Line filter on the word "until": copy each matching line from the entries.
====== STUDY MATERIAL ======
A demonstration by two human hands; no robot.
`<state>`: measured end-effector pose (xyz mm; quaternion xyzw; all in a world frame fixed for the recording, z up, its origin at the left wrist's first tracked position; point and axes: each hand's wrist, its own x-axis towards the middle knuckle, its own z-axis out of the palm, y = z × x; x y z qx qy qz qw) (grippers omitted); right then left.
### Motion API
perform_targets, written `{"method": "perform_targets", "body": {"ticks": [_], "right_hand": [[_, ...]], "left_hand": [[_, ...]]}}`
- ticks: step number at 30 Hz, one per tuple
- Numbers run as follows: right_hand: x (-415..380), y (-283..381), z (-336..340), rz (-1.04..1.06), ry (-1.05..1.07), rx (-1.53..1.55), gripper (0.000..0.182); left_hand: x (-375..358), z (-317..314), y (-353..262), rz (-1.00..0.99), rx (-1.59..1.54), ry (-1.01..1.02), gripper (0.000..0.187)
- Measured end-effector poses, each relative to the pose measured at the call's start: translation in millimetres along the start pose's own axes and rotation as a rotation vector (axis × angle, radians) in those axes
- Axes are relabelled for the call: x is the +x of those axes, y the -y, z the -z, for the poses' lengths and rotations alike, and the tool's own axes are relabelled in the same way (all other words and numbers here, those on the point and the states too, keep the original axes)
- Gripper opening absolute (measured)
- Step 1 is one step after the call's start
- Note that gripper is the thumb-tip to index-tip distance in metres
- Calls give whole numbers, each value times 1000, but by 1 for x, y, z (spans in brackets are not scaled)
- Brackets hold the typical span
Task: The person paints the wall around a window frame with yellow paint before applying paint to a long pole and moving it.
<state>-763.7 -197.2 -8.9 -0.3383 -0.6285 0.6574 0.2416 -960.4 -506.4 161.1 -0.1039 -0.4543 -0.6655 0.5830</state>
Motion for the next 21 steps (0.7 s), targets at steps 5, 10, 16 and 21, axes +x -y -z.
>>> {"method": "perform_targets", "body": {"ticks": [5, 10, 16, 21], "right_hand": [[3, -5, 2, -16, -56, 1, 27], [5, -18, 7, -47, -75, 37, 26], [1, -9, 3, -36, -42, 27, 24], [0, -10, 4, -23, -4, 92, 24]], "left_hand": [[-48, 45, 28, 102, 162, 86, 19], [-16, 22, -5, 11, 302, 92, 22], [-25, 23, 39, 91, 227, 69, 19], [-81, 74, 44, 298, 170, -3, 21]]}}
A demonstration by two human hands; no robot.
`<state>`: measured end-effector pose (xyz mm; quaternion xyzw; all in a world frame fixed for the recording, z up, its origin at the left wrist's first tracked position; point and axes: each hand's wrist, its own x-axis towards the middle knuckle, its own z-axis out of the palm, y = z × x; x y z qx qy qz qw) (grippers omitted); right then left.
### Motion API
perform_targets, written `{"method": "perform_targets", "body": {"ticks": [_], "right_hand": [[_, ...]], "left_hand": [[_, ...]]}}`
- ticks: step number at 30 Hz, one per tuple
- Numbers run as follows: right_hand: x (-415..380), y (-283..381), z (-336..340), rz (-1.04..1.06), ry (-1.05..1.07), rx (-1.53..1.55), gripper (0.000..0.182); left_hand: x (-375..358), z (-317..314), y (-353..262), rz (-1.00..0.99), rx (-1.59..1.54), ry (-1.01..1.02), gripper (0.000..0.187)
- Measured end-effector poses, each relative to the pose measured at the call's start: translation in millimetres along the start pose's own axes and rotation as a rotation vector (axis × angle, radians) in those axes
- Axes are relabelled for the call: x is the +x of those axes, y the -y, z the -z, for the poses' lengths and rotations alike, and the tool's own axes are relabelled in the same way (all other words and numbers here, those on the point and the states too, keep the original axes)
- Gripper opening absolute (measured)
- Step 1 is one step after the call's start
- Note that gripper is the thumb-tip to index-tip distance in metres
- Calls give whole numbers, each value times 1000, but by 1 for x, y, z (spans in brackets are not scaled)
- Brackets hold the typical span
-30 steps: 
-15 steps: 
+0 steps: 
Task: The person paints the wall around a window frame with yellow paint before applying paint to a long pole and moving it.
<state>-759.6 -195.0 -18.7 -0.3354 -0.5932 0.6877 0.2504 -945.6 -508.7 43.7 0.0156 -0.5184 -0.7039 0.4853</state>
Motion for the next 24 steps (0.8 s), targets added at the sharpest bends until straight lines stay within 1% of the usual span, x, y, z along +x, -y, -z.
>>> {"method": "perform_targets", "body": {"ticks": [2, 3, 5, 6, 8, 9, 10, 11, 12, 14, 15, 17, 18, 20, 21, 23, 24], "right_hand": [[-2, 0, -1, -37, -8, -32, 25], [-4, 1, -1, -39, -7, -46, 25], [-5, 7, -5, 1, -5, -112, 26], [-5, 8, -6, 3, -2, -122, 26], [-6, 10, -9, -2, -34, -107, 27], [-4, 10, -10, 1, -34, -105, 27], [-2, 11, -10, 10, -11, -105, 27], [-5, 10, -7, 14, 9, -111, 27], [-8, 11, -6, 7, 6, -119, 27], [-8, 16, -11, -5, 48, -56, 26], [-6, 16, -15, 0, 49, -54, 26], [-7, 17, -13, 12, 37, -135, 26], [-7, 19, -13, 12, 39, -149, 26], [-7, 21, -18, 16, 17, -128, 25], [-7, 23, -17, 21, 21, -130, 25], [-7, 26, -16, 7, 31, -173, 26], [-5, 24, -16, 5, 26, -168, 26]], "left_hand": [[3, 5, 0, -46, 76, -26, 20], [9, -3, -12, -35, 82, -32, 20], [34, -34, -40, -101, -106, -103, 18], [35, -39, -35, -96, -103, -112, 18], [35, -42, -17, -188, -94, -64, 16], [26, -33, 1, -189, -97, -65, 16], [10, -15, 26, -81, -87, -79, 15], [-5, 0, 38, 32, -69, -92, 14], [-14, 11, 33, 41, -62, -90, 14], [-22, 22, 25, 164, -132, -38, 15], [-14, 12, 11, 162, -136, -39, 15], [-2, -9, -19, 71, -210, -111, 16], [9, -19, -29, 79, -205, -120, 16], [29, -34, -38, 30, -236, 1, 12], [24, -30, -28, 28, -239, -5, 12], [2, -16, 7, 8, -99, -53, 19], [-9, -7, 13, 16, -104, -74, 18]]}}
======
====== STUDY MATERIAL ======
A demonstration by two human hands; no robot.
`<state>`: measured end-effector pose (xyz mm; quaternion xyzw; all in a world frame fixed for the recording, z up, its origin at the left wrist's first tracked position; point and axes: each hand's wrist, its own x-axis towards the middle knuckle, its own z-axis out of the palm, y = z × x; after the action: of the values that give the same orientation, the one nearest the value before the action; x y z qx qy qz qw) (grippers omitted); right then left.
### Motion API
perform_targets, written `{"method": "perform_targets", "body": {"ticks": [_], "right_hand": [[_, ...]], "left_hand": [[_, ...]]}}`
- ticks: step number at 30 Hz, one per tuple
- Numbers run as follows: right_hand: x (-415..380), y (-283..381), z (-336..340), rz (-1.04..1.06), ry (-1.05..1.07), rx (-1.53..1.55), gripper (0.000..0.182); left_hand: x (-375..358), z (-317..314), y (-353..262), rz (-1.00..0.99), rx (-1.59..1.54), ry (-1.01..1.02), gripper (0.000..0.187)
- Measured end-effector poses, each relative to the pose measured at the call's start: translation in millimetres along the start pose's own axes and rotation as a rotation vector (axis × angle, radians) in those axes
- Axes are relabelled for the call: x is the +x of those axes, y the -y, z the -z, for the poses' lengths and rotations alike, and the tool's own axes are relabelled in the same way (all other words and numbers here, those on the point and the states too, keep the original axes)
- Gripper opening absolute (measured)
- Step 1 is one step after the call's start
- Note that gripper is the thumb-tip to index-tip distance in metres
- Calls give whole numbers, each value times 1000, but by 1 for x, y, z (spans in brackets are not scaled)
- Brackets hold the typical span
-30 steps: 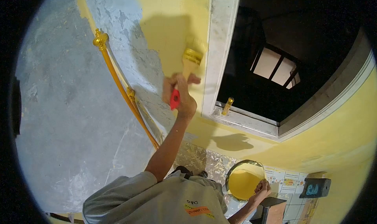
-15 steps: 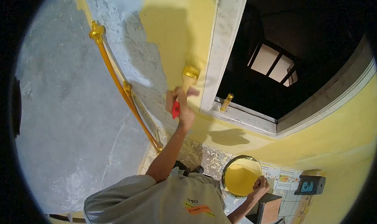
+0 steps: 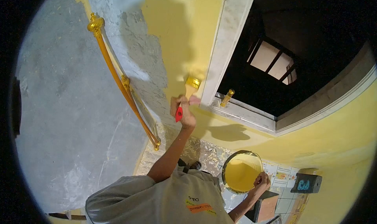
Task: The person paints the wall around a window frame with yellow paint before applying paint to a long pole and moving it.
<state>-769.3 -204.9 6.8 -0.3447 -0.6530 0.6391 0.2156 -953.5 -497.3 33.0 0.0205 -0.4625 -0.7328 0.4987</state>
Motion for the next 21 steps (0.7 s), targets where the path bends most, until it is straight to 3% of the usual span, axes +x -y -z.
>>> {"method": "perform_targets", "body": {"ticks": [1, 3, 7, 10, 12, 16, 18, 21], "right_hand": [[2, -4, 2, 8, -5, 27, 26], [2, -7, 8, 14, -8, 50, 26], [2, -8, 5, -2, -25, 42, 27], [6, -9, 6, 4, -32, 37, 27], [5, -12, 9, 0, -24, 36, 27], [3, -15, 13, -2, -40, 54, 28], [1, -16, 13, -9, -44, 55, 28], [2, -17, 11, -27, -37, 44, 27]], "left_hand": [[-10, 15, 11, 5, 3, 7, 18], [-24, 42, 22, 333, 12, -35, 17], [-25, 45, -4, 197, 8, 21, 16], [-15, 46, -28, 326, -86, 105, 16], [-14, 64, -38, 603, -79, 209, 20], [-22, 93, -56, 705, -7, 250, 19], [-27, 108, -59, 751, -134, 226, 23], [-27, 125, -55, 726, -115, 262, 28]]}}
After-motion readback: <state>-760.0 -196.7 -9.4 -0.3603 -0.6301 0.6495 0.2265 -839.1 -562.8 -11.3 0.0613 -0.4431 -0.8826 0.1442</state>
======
● ANSWER SPACE
Motion for the next 24 steps (0.8 s), targets added at the sharpest bends until straight lines stay within 1% of the usual span, x, y, z along +x, -y, -z.
Motion for the next 21 steps (0.7 s), targets where the path bends most, until it is straight to 3% of the usual span, axes +x -y -z.

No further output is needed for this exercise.